• **What you have to do**
Below are entries; copy exactly the lines from the one with "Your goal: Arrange" through the one with "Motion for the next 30", both included, and leave out the rest.

• **Records provided**

##############################

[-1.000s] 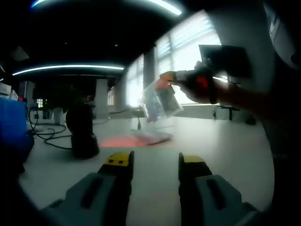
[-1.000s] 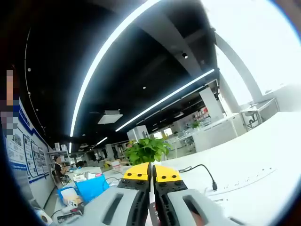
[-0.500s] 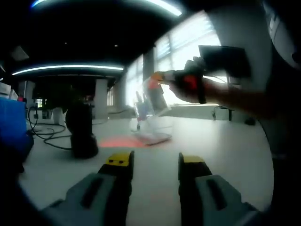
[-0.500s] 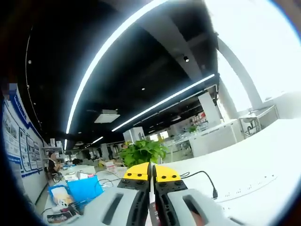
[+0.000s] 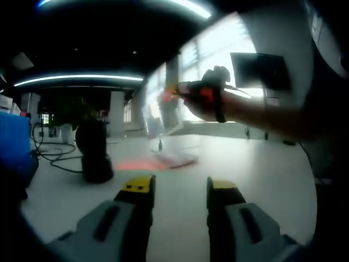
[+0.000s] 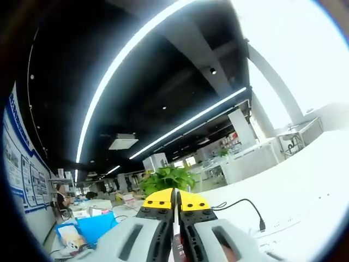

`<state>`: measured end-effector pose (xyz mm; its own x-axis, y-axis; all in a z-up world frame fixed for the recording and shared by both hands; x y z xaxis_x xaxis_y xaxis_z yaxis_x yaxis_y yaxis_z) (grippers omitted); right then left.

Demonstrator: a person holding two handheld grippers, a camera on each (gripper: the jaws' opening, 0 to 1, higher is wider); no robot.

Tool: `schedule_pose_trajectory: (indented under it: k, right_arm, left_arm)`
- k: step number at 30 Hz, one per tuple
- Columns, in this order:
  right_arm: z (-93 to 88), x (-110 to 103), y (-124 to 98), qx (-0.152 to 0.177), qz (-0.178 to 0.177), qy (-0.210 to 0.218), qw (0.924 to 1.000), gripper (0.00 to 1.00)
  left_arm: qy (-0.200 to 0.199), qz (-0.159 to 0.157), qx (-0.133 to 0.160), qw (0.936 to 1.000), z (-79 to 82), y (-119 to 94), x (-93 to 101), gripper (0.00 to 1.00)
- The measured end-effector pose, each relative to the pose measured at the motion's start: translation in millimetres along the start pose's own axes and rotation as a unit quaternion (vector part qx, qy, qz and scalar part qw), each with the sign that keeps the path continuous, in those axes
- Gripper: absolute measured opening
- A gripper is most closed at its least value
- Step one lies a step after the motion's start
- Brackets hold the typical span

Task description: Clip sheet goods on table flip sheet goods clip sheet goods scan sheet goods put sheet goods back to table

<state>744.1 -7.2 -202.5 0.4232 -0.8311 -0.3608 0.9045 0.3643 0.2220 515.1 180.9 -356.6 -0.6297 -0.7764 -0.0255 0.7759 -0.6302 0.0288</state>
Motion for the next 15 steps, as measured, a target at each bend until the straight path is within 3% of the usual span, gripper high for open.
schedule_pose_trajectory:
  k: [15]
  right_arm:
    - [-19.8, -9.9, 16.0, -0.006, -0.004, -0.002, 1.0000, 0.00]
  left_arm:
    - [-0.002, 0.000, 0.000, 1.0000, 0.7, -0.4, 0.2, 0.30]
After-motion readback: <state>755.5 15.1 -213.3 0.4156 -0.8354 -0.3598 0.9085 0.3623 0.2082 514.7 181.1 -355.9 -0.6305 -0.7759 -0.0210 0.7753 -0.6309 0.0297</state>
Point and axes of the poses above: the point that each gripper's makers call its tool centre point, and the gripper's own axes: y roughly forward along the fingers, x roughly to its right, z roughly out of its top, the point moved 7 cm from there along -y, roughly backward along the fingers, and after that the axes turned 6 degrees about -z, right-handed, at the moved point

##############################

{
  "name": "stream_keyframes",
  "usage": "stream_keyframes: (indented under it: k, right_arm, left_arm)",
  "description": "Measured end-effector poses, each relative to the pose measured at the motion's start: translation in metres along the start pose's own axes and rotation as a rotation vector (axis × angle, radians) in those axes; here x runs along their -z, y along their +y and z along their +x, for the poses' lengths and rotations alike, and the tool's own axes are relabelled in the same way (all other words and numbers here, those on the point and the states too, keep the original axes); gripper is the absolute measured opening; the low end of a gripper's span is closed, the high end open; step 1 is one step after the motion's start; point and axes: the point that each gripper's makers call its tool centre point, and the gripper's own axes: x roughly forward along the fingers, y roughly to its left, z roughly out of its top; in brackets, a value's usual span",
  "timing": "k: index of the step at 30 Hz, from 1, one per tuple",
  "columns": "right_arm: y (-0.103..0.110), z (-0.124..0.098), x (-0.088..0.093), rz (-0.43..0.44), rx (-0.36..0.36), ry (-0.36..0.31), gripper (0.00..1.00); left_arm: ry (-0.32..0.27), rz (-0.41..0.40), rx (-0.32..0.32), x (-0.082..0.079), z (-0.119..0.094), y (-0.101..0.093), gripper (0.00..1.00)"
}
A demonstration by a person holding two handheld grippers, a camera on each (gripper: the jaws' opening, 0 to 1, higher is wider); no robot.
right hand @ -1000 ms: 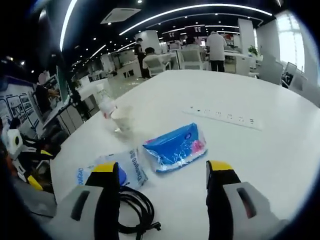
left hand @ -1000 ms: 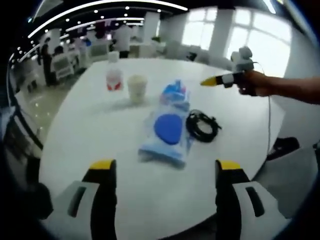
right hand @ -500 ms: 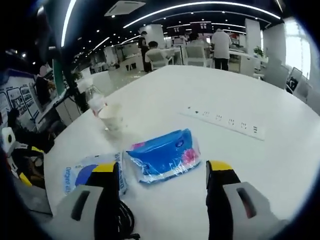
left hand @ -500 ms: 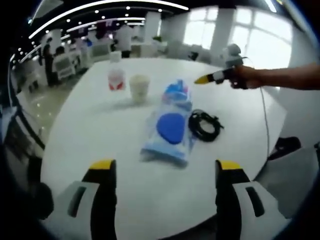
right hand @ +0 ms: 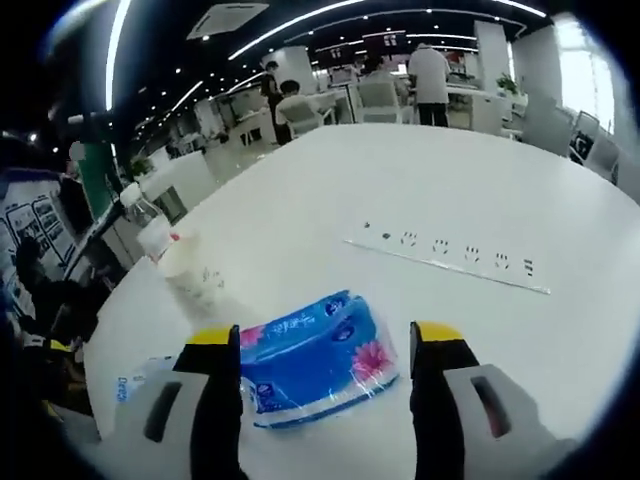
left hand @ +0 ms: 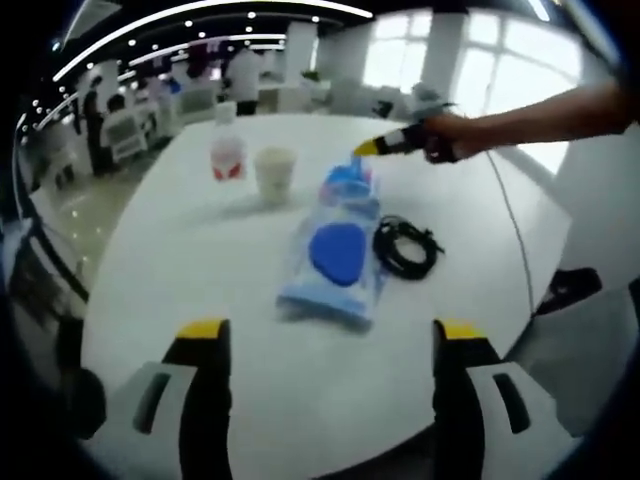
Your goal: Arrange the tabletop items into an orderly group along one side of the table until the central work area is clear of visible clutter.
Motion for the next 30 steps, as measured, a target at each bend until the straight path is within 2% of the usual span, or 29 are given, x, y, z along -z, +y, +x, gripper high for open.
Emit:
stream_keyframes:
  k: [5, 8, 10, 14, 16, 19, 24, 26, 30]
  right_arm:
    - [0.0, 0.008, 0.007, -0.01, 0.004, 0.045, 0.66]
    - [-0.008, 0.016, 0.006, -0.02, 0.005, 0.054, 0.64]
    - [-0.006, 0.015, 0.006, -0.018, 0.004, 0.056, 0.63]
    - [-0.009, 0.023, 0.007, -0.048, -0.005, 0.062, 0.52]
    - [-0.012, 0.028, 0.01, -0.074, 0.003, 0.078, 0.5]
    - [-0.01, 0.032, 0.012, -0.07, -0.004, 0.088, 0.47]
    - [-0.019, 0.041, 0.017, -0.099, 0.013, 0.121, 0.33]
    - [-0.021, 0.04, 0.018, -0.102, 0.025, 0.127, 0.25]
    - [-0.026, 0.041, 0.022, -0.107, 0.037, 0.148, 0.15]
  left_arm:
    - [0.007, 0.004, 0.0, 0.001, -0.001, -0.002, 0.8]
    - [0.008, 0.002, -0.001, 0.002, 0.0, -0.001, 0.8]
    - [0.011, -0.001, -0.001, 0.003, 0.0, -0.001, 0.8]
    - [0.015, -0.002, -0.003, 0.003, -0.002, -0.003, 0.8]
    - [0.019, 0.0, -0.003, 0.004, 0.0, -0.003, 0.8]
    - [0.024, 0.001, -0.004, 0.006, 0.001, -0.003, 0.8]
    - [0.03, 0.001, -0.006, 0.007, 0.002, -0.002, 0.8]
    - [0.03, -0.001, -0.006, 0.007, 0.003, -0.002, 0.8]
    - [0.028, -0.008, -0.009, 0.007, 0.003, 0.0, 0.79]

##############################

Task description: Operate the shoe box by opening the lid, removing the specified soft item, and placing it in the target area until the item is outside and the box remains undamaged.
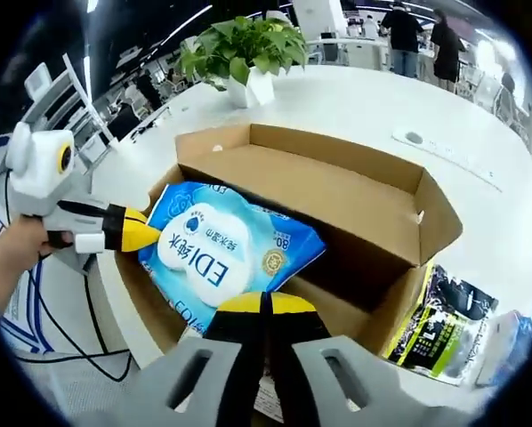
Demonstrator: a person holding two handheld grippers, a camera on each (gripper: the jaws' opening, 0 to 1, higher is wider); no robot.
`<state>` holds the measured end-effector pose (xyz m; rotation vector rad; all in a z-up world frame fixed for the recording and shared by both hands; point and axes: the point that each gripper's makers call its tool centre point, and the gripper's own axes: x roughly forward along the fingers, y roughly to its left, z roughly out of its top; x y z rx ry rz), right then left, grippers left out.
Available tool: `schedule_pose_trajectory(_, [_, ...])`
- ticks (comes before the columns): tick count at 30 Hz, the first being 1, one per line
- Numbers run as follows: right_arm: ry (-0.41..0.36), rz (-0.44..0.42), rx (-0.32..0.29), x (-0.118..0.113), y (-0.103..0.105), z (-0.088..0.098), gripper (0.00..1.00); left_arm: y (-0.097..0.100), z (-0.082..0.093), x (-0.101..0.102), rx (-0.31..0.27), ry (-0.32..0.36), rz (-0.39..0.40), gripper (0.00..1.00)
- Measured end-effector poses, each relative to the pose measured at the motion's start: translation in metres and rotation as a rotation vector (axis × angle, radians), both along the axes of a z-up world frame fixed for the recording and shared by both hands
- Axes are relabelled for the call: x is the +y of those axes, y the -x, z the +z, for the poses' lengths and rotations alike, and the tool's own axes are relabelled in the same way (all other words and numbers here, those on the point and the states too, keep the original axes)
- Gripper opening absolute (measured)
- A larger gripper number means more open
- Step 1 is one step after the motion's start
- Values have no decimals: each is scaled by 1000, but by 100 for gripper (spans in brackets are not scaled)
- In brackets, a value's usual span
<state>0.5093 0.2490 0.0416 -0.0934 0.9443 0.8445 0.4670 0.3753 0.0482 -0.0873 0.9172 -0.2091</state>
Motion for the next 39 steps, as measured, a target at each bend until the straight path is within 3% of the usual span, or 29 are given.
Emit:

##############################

• **Answer for this exercise**
Your goal: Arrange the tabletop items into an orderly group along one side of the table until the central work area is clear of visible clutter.
Motion for the next 30 steps, as measured, a target at each bend until the straight path is within 2% of the usual span, or 29 are given, x, y, z along -z, +y, +x, gripper high for open.

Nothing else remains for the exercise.